Wednesday, 3 February 2016

Structs in C#

Introduction

Every C/C++ programmer worth his salt would have used a struct one time or the other in his career. In C++, a struct is not very different from a class, except for the default accessibility of members. The situation is dramatically different in C#. This article attempts to introduce you gently to the differences between classes and structs in C#, and along the way, explains how to use structs correctly.

Why we need structs

Java, a language similar to C# in many ways, does not have structs, so what's the reason to add it to C#? The basic reason is the ability to create types with value semantics, which, if properly used, leads to better performance in a managed environment.
To substantiate, unlike Java, .NET supports the notion of value types and reference types (in Java, you can define only reference types). Instances of reference types get allocated in the managed heap and are garbage collected when there are no outstanding references to them.

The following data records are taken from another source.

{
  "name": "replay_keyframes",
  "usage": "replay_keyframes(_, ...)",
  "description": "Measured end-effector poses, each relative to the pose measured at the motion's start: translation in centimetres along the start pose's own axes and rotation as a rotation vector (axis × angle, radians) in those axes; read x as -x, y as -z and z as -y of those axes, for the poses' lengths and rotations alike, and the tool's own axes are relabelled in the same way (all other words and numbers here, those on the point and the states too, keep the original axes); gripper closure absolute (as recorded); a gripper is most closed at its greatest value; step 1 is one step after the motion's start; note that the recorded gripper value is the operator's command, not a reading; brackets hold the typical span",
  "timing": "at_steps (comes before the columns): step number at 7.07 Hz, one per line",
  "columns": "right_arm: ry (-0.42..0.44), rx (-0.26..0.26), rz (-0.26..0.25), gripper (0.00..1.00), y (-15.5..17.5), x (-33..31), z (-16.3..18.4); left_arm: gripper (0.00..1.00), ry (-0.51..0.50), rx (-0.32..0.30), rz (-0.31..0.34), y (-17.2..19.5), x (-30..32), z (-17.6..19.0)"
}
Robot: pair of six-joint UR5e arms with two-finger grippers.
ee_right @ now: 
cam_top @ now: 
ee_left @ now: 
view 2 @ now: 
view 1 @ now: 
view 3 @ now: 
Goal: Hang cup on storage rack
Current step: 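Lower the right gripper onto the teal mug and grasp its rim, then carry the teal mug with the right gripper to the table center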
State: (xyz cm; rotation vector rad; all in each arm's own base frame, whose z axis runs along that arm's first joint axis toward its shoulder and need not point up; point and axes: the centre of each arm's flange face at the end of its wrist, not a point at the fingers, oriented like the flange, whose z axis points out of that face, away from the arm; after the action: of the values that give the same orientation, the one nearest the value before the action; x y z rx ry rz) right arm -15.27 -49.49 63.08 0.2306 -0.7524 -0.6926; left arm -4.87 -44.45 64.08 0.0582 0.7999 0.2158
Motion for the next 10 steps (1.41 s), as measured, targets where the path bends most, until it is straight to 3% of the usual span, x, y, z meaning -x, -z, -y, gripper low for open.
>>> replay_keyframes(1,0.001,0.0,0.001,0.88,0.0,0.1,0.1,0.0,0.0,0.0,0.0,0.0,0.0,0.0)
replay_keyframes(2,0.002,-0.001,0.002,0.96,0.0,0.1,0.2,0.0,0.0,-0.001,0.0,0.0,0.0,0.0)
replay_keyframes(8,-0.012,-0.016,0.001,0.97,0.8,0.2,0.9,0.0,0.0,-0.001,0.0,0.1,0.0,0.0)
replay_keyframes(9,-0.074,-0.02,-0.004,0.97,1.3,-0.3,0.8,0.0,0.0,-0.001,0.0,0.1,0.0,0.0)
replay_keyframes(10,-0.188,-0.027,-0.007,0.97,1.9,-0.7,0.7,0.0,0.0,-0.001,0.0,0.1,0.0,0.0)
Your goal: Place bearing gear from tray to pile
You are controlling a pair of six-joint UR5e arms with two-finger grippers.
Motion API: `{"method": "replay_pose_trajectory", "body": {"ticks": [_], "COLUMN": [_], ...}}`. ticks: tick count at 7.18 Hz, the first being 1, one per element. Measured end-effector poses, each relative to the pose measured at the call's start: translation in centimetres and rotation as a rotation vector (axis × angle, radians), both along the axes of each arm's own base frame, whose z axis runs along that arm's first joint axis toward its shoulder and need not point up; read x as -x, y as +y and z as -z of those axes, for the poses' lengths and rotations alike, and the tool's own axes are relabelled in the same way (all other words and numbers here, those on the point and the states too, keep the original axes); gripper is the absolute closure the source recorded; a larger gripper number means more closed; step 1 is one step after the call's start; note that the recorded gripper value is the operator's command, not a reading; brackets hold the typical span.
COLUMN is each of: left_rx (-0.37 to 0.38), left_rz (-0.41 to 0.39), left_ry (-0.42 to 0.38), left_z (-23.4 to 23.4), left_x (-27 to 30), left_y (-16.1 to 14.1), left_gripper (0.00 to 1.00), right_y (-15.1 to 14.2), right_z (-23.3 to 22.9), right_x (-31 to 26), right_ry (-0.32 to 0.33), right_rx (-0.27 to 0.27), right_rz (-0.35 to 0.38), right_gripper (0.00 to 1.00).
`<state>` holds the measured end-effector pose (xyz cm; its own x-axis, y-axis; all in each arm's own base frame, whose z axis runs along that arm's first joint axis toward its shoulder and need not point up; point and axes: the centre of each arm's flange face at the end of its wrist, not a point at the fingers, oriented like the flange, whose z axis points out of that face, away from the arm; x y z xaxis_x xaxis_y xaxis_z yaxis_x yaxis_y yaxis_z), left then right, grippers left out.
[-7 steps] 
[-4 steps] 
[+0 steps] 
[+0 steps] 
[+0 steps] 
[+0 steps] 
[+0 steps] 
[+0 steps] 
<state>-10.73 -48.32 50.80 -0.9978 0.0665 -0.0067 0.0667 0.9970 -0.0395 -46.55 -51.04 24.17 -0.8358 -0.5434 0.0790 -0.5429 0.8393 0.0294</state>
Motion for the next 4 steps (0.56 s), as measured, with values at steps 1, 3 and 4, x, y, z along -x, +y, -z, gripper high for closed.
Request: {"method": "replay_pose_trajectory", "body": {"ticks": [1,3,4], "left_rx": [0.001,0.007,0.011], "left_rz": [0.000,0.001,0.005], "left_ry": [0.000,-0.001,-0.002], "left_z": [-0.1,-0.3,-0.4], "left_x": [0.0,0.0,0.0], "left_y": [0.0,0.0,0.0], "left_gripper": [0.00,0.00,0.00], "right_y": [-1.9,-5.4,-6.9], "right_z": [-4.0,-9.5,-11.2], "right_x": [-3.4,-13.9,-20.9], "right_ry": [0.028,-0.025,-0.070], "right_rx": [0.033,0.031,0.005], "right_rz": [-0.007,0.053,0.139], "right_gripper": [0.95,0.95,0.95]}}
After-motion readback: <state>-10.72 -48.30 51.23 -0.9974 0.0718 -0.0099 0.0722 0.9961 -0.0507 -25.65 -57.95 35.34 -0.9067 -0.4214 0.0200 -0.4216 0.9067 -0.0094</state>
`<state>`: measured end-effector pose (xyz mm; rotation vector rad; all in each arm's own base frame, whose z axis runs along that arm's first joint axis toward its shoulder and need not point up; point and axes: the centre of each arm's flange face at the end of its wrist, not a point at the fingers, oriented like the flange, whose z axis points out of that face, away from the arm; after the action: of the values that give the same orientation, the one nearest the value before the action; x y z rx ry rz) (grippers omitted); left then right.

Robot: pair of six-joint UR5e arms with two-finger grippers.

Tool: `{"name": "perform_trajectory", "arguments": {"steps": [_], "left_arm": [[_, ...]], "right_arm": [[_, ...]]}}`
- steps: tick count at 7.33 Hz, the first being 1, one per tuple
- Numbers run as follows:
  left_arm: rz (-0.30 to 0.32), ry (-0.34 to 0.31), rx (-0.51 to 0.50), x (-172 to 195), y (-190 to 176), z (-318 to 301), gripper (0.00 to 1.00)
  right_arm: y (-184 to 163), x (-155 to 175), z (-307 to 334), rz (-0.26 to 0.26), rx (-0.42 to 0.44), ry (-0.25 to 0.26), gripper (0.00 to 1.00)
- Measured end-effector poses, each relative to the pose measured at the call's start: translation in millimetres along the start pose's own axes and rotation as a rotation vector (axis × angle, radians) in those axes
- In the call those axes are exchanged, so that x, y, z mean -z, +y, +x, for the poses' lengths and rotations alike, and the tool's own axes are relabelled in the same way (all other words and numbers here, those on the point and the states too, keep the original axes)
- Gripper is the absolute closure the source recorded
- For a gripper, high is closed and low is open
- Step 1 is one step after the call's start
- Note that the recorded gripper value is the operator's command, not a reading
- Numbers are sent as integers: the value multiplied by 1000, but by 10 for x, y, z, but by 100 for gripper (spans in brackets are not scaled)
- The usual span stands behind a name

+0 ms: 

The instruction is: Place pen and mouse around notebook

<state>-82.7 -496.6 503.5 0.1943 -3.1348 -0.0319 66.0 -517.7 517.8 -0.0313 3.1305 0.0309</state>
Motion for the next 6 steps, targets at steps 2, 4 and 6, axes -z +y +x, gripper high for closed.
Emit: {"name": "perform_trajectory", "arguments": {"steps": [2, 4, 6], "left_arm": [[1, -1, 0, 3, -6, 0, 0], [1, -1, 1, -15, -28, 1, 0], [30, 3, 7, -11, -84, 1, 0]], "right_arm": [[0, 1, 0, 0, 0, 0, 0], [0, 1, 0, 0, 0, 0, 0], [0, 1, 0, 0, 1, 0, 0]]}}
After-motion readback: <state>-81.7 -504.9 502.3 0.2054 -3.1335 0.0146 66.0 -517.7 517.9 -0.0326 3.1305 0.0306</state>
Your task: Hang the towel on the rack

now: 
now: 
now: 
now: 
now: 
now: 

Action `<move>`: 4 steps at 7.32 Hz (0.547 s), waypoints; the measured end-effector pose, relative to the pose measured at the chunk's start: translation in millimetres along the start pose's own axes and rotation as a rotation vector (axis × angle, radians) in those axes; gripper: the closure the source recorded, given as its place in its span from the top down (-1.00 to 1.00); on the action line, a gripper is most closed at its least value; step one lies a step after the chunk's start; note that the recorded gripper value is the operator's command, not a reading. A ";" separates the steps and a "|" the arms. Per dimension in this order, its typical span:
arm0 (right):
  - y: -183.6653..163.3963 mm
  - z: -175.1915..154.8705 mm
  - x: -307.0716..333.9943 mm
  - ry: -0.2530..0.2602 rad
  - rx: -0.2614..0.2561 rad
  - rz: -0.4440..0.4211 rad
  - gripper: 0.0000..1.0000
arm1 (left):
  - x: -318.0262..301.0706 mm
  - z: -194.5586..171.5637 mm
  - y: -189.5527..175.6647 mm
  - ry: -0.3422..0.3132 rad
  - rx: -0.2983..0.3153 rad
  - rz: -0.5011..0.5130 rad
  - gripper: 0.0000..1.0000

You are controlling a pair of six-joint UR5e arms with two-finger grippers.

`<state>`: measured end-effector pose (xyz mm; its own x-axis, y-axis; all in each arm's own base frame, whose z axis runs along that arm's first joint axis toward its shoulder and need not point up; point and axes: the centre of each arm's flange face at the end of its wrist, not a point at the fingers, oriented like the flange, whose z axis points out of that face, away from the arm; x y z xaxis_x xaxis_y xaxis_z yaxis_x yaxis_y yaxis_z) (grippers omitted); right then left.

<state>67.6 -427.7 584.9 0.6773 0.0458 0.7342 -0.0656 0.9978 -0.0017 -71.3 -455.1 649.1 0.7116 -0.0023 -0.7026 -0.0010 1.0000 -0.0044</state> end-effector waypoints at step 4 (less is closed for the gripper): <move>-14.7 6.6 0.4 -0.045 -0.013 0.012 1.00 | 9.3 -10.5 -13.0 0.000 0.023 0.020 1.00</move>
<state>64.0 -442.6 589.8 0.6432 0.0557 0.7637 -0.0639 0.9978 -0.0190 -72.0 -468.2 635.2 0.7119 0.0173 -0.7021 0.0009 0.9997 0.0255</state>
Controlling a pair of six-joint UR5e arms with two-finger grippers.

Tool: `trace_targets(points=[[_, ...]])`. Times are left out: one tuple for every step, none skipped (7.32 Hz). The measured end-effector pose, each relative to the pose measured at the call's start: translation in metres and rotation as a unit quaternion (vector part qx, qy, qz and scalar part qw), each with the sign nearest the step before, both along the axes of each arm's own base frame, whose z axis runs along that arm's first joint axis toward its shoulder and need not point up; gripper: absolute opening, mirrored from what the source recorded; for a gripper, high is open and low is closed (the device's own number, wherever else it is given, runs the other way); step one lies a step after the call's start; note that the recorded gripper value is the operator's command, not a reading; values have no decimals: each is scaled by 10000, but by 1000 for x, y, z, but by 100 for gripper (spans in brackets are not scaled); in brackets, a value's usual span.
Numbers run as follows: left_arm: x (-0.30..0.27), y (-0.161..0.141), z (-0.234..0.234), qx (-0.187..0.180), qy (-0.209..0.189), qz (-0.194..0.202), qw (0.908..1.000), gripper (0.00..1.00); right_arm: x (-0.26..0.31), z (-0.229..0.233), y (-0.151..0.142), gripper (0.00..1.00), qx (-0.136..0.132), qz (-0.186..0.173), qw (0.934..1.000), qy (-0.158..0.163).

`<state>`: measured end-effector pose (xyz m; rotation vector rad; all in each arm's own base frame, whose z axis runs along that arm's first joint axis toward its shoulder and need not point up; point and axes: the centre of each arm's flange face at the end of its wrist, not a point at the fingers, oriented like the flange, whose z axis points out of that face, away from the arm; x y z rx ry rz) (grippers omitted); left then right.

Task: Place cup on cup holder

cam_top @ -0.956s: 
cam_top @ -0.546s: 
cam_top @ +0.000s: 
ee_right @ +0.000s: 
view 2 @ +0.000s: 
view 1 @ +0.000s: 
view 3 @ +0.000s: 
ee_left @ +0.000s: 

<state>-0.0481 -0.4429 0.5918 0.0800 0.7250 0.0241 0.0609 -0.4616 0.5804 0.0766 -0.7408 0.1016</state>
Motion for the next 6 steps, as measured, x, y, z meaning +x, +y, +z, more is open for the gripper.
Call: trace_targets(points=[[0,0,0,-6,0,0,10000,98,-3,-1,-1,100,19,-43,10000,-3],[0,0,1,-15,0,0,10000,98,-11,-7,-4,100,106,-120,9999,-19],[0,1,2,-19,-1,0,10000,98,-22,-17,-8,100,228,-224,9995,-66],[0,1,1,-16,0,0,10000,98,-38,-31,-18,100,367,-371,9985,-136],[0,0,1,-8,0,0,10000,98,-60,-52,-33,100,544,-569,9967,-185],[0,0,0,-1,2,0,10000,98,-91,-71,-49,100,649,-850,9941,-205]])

Instances of value types, on the other hand, are allocated in the stack, and hence allocated memory is reclaimed as soon as their scope ends. And of course, value types get passed by value (duh!), and reference types by reference. All C# primitive data types, except for System.String, are value types.
In C#, structs are value types, classes are reference types. There are two ways you can create value types, in C#, using the enum keyword and the struct keyword. Using a value type instead of a reference type will result in fewer objects on the managed heap, which results in lesser load on the garbage collector (GC), less frequent GC cycles, and consequently better performance. However, value types have their downsides too. Passing around a big struct is definitely costlier than passing a reference, that's one obvious problem. The other problem is the overhead associated with boxing/unboxing. In case you're wondering what boxing/unboxing mean, follow these links for a good explanation on boxing and unboxing. Apart from performance, there are times when you simply need types to have value semantics, which would be very difficult (or ugly) to implement if reference types are all you have.

Classes and Structs

Here's a definition of a struct in C#:
public struct Foo
{
   // Fields
   private string fooString;
   private int fooNumber;

   // Property
   public string FooString
   {
      get
      {
         return fooString;
      }
      set
      {
         fooString = value;
      }
   }

   // Method
   public int GetFooNumber()
   {
      return fooNumber;
   }
}
As you can see, a struct is very much like a class, but there are some important differences, let's look into them in more detail.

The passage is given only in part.